Return the entire listing, word for word.

BEGIN

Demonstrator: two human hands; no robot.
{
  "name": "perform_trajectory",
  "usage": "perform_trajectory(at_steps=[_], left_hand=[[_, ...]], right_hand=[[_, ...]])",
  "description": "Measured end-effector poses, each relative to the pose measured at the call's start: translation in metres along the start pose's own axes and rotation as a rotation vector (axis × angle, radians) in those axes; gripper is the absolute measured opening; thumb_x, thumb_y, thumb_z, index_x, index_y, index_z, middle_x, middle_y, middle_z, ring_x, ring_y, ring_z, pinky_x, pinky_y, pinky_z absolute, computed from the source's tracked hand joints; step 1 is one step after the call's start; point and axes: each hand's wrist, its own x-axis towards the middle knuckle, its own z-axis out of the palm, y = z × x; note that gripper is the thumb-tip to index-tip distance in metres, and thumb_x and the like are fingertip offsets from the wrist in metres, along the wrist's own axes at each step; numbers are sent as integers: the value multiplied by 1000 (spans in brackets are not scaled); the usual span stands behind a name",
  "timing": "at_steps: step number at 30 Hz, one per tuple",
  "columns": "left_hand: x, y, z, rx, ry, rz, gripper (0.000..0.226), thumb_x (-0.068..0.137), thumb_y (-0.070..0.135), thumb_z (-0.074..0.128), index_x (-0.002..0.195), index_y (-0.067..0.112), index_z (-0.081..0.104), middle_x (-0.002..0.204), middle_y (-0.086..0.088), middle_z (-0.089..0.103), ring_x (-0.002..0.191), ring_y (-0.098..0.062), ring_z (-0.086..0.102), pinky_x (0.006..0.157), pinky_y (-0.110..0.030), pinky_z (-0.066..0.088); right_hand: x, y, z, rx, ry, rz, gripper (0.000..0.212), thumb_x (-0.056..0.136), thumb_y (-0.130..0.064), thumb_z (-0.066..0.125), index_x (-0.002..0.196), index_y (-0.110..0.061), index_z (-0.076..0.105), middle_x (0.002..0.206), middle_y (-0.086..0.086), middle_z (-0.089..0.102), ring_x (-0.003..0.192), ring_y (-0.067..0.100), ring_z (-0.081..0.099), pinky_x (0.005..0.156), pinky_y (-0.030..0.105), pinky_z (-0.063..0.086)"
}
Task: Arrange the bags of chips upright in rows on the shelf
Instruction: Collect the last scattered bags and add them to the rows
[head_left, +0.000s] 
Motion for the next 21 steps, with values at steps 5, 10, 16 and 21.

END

→ Answer below
Demonstrator: two human hands; no robot.
{
  "name": "perform_trajectory",
  "usage": "perform_trajectory(at_steps=[_], left_hand=[[_, ...]], right_hand=[[_, ...]])",
  "description": "Measured end-effector poses, each relative to the pose measured at the call's start: translation in metres along the start pose's own axes and rotation as a rotation vector (axis × angle, radians) in those axes; gripper is the absolute measured opening; thumb_x, thumb_y, thumb_z, index_x, index_y, index_z, middle_x, middle_y, middle_z, ring_x, ring_y, ring_z, pinky_x, pinky_y, pinky_z absolute, computed from the source's tracked hand joints; step 1 is one step after the call's start; point and axes: each hand's wrist, its own x-axis towards the middle knuckle, its own z-axis out of the palm, y = z × x; note that gripper is the thumb-tip to index-tip distance in metres, and thumb_x and the like are fingertip offsets from the wrist in metres, along the wrist's own axes at each step; numbers are sent as integers: the value multiplied by 1000 (spans in brackets are not scaled); the usual span stands behind a name",
  "timing": "at_steps: step number at 30 Hz, one per tuple",
  "columns": "left_hand: x, y, z, rx, ry, rz, gripper (0.000..0.226), thumb_x (-0.068..0.137), thumb_y (-0.070..0.135), thumb_z (-0.074..0.128), index_x (-0.002..0.195), index_y (-0.067..0.112), index_z (-0.081..0.104), middle_x (-0.002..0.204), middle_y (-0.086..0.088), middle_z (-0.089..0.103), ring_x (-0.002..0.191), ring_y (-0.098..0.062), ring_z (-0.086..0.102), pinky_x (0.006..0.157), pinky_y (-0.110..0.030), pinky_z (-0.066..0.088); right_hand: x, y, z, rx, ry, rz, gripper (0.000..0.212), thumb_x (-0.056..0.136), thumb_y (-0.130..0.064), thumb_z (-0.066..0.125), index_x (-0.002..0.196), index_y (-0.110..0.061), index_z (-0.076..0.105), middle_x (0.002..0.206), middle_y (-0.086..0.086), middle_z (-0.089..0.102), ring_x (-0.003..0.192), ring_y (-0.067..0.100), ring_z (-0.081..0.099), pinky_x (0.005..0.156), pinky_y (-0.030..0.105), pinky_z (-0.063..0.086)"
}
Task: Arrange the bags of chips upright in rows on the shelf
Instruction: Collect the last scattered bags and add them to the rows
[head_left, +0.000s] 
Motion for the next 21 steps, with values at steps 5, 10, 16 and 21.

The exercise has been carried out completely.